RU2653107C1 - Stand for investigation of high-speed collisions - Google Patents

Abstract

FIELD: measuring equipment.

SUBSTANCE: invention relates to propulsion systems for investigating high-speed collisions. Stand for the investigation of high-speed collisions contains a propulsion system, device for separating the pallet from the body being thrown and a vacuum path consisting of successively located and connected discharge compartments of the working gas flowing from the propulsion system, provided with at least one jet of working gas, and a vacuum chamber with a target. Reflectors of the working gas jet are installed in the working gas discharge chamber at an angle to the longitudinal axis of the stand and are provided with holes for the passage of the projected body. On the side surface of the working gas discharge chamber, a window is closed, closed by a film diaphragm, which is destroyed by the action of the working gas pressure.

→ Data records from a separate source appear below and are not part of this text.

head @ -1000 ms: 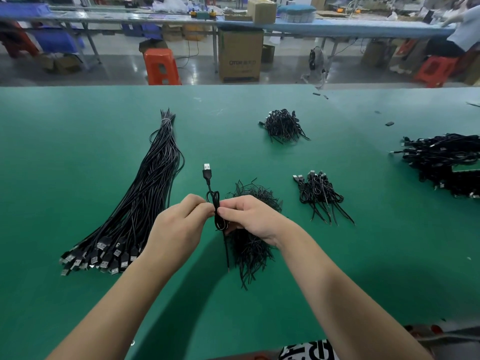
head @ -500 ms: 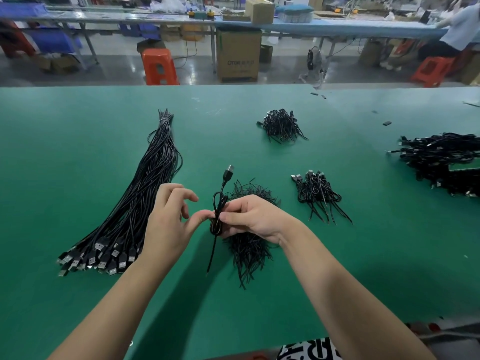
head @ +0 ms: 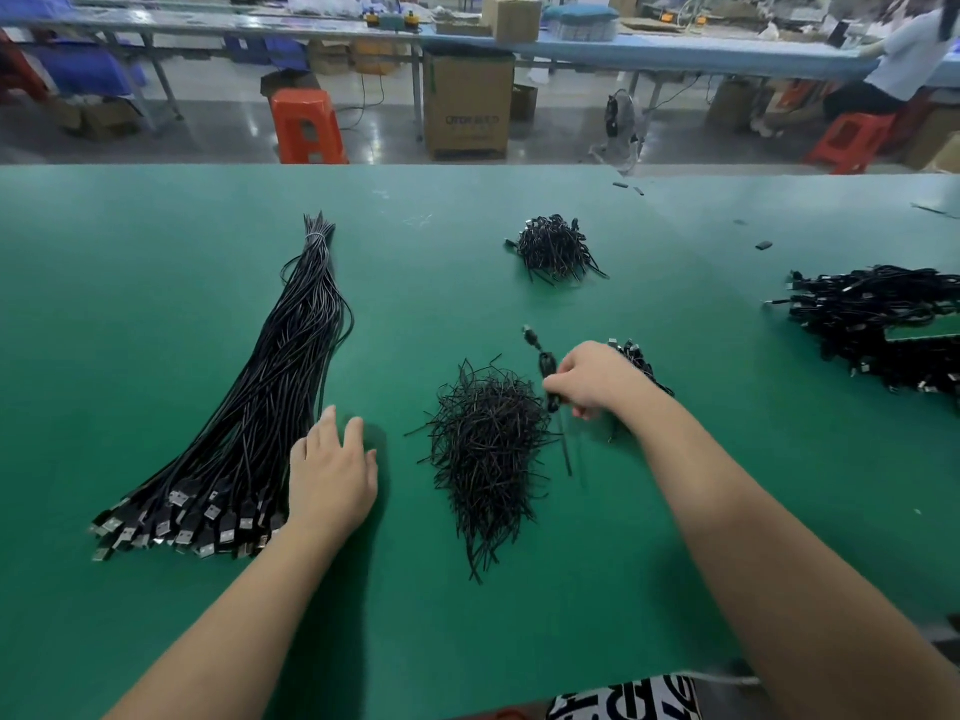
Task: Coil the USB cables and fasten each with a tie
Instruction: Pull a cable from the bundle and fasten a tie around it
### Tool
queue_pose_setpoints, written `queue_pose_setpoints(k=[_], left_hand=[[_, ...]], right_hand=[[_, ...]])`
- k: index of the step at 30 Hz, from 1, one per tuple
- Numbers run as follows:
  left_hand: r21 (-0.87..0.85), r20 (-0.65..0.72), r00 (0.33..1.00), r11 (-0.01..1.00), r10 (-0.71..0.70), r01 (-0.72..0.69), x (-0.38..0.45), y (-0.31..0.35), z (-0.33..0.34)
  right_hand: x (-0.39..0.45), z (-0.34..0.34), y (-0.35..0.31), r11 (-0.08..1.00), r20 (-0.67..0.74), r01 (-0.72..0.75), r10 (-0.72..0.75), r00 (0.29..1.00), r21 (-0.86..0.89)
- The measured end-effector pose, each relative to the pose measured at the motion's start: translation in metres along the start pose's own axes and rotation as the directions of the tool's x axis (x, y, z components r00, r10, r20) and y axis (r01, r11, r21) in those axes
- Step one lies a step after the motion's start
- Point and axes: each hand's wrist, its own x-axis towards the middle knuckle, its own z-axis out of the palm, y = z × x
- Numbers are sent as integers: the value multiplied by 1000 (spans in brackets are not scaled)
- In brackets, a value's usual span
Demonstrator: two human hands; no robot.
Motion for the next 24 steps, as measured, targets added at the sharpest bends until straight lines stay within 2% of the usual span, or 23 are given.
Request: queue_pose_setpoints(k=[3, 7, 11, 17, 24], left_hand=[[34, 14, 1000, 999, 28, -29, -7, -3, 7], [2, -7, 999, 999, 40, -40, -10, -5, 7], [-45, -41, 999, 999, 17, -19, -10, -4, 9], [-61, -72, 997, 998, 6, -10, -9, -6, 15], [-62, -104, 994, 998, 16, -22, -8, -8, 20]], right_hand=[[20, -10, 16, 985, -70, -129, 122, 990, -114], [46, -15, 37, 958, -96, -257, 246, 964, -127], [66, -14, 51, 933, -123, -326, 309, 943, -151], [84, 2, 57, 899, -138, -361, 336, 932, -247], [91, 10, 65, 890, -195, -333, 283, 939, -311]])
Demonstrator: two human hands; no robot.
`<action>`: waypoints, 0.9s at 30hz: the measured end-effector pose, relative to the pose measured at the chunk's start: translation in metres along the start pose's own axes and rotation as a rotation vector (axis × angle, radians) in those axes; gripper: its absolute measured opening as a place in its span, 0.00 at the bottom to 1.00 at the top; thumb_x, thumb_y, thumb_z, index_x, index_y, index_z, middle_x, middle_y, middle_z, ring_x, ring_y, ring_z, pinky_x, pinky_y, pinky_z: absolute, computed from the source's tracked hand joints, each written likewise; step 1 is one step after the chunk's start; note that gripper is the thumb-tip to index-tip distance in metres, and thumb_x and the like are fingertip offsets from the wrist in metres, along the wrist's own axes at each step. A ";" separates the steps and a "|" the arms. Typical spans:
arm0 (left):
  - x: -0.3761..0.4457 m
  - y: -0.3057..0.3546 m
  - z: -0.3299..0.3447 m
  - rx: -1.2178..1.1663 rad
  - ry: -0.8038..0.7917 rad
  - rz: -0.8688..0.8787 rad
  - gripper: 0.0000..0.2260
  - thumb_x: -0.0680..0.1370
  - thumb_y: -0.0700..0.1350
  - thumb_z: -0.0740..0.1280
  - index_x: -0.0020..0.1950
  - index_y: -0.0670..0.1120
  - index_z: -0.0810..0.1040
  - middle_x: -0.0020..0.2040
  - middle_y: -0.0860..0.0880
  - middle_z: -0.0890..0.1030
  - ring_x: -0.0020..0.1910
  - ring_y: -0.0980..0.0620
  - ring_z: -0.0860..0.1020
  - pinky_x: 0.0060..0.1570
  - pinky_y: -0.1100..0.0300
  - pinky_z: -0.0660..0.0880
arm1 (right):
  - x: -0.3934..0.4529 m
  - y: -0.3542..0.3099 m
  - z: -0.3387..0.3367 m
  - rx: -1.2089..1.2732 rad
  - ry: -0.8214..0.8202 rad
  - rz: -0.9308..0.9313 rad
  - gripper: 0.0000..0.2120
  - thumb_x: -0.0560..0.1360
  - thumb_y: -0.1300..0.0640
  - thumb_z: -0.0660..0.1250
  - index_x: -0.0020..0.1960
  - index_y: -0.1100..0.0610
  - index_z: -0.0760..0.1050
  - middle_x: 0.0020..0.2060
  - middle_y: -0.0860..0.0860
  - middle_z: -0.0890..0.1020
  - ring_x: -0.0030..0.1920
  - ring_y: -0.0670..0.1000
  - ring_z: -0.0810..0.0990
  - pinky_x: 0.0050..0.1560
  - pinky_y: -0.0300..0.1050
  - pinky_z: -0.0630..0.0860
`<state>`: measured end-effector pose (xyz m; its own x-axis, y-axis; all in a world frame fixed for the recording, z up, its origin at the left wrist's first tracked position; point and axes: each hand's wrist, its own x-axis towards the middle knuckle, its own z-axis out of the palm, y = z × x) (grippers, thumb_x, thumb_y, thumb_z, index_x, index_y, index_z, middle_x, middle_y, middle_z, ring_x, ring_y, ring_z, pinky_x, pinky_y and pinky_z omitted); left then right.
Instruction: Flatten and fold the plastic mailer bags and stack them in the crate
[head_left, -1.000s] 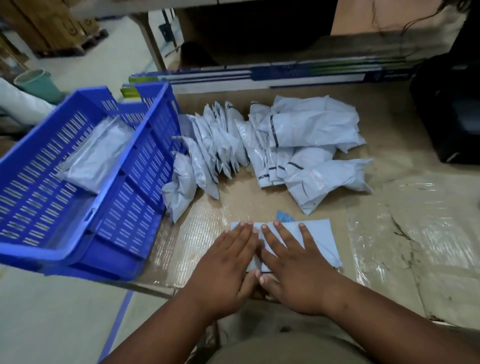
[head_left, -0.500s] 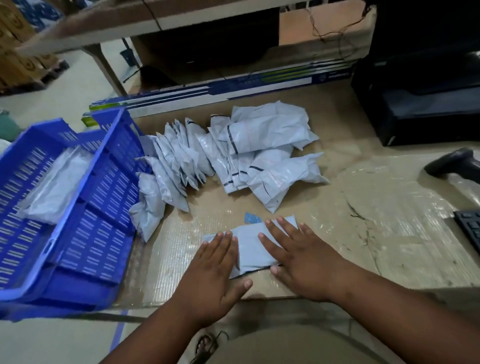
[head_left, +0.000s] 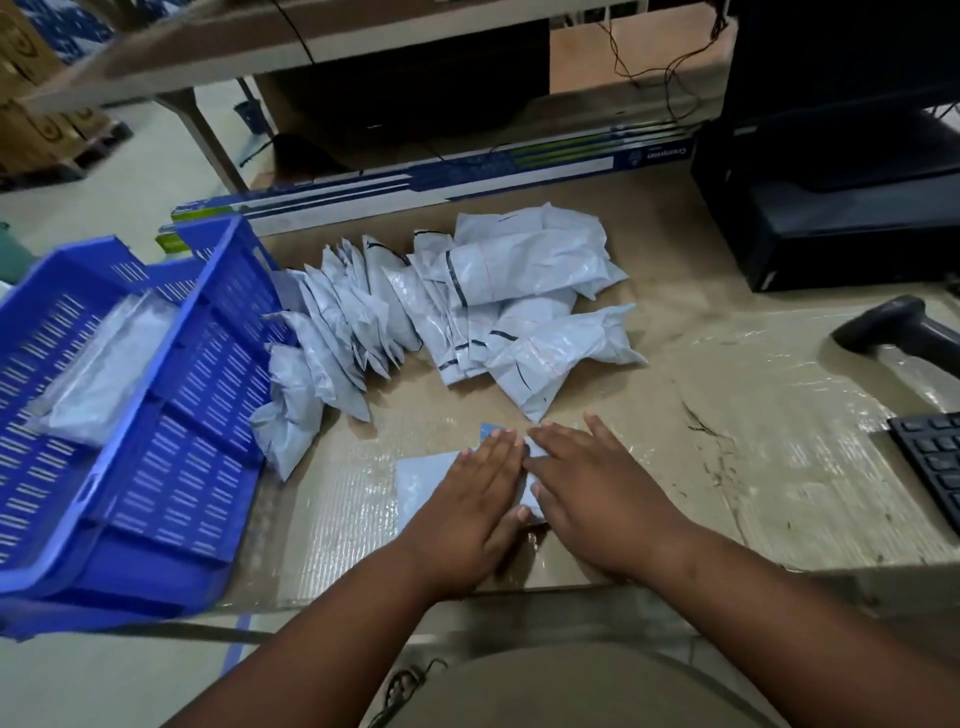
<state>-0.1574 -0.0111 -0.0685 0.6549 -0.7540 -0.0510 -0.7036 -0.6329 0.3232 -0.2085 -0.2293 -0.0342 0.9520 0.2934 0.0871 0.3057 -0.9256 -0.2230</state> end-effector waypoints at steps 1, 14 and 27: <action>0.003 -0.003 -0.002 -0.028 0.036 -0.035 0.29 0.89 0.56 0.51 0.88 0.48 0.46 0.88 0.50 0.43 0.85 0.56 0.38 0.84 0.46 0.46 | 0.005 -0.008 -0.001 -0.004 0.034 0.017 0.23 0.82 0.47 0.55 0.75 0.50 0.72 0.75 0.51 0.72 0.77 0.53 0.68 0.81 0.60 0.58; -0.029 -0.050 0.006 0.186 0.063 -0.202 0.30 0.87 0.60 0.45 0.88 0.49 0.47 0.88 0.51 0.44 0.85 0.55 0.41 0.84 0.46 0.47 | 0.012 -0.003 0.040 -0.055 -0.176 0.106 0.37 0.84 0.33 0.38 0.87 0.53 0.46 0.86 0.53 0.48 0.85 0.53 0.44 0.83 0.59 0.49; -0.002 -0.011 -0.020 0.094 0.274 -0.065 0.28 0.87 0.53 0.53 0.84 0.39 0.61 0.85 0.40 0.59 0.85 0.45 0.55 0.84 0.46 0.53 | 0.037 0.003 0.000 0.113 -0.040 0.028 0.30 0.85 0.47 0.54 0.84 0.56 0.57 0.84 0.55 0.58 0.84 0.54 0.56 0.84 0.51 0.46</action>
<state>-0.1457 0.0007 -0.0534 0.7406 -0.6439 0.1922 -0.6717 -0.7014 0.2385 -0.1725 -0.2217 -0.0320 0.9592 0.2796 0.0412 0.2770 -0.9013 -0.3332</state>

Film diaphragm can be placed between the two openings of the working gas discharge chamber installed on the window.

EFFECT: technical result of the invention is to simplify the operation of the stand and to increase the reliability of the information obtained in the experiment.

1 cl, 5 dwg

Description

The invention relates to a testing technique. The predominant area of use is the study of high-speed shock phenomena.

Studies of high-speed shock phenomena are carried out, as a rule, with the use of barrel throwing systems. The throwing body, placed in the lead tray, accelerates in the barrel of the throwing unit, is separated from the tray and loads the target under study. Acceleration of the missile body and its subsequent flight to the collision with the target should take place in a vacuum, since when moving in air, the missile body intensively loses speed and heats up to high temperature, as a result of which its shape and mass change. In addition, the impact on the target of both the pallet and the working gas flowing out of the barrel of the propellant installation should be excluded.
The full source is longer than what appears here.